- _Brief_
Search the data for "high" and copy every matching line.
▬▬▬▬▬▬
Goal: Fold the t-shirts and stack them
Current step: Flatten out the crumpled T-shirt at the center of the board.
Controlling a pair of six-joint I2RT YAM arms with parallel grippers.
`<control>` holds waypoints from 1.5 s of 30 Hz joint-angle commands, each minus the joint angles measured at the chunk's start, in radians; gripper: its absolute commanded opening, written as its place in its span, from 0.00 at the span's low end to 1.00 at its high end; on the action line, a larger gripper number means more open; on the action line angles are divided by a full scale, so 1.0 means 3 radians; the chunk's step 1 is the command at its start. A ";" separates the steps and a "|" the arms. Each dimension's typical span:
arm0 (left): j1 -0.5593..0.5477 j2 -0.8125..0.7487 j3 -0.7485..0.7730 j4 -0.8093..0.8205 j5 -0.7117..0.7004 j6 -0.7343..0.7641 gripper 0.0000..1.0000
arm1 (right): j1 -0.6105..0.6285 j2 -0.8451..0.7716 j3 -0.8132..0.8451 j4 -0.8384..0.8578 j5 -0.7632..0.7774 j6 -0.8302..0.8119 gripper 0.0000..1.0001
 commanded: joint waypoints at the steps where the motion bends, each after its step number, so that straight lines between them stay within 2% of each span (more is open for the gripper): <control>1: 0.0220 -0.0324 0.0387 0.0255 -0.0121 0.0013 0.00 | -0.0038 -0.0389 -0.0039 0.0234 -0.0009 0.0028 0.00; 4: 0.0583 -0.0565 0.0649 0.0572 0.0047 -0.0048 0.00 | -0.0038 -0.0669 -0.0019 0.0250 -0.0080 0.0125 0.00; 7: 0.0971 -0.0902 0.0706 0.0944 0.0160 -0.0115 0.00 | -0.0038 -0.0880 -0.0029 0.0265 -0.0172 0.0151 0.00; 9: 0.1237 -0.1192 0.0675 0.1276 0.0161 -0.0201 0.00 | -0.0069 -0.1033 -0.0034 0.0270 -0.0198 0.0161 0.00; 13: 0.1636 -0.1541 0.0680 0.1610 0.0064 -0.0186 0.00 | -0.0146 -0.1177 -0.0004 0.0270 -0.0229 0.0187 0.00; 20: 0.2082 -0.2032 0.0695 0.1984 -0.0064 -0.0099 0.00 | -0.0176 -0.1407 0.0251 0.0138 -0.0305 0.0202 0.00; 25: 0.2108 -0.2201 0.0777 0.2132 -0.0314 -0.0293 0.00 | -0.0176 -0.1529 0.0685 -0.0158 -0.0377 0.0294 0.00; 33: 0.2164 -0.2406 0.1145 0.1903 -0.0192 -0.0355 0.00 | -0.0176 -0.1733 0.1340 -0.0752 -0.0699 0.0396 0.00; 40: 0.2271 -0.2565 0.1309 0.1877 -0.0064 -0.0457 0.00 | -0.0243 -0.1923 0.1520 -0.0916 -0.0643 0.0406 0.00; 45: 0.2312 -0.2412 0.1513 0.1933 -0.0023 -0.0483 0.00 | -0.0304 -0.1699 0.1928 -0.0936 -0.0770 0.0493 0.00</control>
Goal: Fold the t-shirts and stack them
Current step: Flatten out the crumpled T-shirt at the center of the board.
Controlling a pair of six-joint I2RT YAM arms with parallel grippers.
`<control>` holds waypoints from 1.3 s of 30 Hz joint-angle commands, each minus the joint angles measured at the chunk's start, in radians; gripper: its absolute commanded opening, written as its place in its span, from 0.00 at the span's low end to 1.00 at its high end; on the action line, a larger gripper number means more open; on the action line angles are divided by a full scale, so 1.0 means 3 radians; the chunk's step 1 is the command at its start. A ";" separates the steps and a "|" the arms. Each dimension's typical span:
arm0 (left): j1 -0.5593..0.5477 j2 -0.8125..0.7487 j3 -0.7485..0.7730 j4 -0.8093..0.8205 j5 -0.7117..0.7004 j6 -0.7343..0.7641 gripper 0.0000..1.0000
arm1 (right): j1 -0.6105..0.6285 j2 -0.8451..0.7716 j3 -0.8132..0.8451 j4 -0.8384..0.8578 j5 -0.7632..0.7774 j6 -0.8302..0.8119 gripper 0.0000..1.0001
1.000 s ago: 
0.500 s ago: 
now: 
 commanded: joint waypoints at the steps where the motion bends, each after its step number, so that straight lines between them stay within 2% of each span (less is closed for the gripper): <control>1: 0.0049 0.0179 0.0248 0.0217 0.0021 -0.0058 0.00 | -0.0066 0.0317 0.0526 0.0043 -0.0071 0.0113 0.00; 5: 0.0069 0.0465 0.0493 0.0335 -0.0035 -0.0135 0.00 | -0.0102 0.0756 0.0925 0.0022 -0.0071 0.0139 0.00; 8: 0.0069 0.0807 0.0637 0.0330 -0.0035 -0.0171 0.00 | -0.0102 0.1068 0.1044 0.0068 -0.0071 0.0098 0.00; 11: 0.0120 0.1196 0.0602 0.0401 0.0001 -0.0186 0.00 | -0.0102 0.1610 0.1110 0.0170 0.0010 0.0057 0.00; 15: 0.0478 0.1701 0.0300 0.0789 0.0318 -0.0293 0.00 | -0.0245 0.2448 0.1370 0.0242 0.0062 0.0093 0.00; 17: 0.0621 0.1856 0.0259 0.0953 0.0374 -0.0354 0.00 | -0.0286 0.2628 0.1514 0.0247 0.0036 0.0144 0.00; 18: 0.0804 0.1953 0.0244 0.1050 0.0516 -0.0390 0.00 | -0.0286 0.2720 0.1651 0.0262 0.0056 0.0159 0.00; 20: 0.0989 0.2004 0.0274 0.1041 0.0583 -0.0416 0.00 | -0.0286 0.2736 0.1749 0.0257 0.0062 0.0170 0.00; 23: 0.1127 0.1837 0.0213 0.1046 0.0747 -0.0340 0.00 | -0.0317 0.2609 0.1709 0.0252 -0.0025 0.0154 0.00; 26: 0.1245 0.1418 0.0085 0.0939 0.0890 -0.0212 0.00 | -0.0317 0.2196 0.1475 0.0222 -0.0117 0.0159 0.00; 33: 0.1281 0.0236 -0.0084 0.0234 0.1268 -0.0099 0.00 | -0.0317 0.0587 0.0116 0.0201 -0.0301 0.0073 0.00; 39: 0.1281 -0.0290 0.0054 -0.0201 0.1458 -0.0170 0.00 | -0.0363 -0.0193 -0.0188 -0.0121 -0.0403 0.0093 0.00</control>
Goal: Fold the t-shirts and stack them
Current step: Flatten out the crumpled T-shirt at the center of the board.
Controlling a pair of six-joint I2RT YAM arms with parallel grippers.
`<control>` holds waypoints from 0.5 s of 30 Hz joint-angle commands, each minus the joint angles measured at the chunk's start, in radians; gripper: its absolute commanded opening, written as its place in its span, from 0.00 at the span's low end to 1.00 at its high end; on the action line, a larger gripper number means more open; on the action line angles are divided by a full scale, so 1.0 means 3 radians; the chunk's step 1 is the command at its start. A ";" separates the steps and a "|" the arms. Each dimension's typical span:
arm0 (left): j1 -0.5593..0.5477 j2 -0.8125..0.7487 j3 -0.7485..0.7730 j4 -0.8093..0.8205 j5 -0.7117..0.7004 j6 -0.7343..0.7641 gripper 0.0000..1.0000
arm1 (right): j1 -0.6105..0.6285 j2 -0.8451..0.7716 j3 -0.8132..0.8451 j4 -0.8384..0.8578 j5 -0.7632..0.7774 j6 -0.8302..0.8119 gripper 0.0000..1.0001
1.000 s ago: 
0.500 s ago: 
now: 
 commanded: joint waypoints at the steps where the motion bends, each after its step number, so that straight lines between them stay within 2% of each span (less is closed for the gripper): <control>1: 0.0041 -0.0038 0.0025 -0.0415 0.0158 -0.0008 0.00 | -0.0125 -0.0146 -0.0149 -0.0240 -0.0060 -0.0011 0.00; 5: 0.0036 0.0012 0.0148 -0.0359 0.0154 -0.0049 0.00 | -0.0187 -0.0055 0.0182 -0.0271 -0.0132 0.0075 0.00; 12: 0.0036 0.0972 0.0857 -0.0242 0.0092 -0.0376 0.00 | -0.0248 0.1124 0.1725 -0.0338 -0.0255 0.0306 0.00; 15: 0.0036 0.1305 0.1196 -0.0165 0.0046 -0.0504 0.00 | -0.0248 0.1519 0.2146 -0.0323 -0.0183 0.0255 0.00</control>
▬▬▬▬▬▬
- _Solution to the exercise_
`<control>` holds waypoints from 1.5 s of 30 Hz joint-angle commands, each minus the joint angles measured at the chunk's start, in radians; gripper: its absolute commanded opening, written as its place in its span, from 0.00 at the span's low end to 1.00 at its high end; on the action line, a larger gripper number means more open; on the action line angles are divided by a full scale, so 1.0 means 3 radians; the chunk's step 1 is the command at its start. A ";" separates the steps and a "|" the arms. Each dimension's typical span:
`<control>` holds waypoints from 1.3 s of 30 Hz joint-angle commands, each minus the joint angles measured at the chunk's start, in radians; gripper: its absolute commanded opening, written as its place in its span, from 0.00 at the span's low end to 1.00 at its high end; on the action line, a larger gripper number means more open; on the action line angles are divided by a full scale, so 1.0 means 3 radians; the chunk's step 1 is the command at its start. A ";" separates the steps and a "|" the arms. Each dimension's typical span:
`<control>` holds waypoints from 0.5 s of 30 Hz joint-angle commands, each minus the joint angles measured at the chunk's start, in radians; gripper: its absolute commanded opening, written as its place in its span, from 0.00 at the span's low end to 1.00 at its high end; on the action line, a larger gripper number means more open; on the action line angles are divided by a full scale, so 1.0 means 3 radians; the chunk's step 1 is the command at its start. A ";" separates the steps and a "|" the arms. Each dimension's typical span:

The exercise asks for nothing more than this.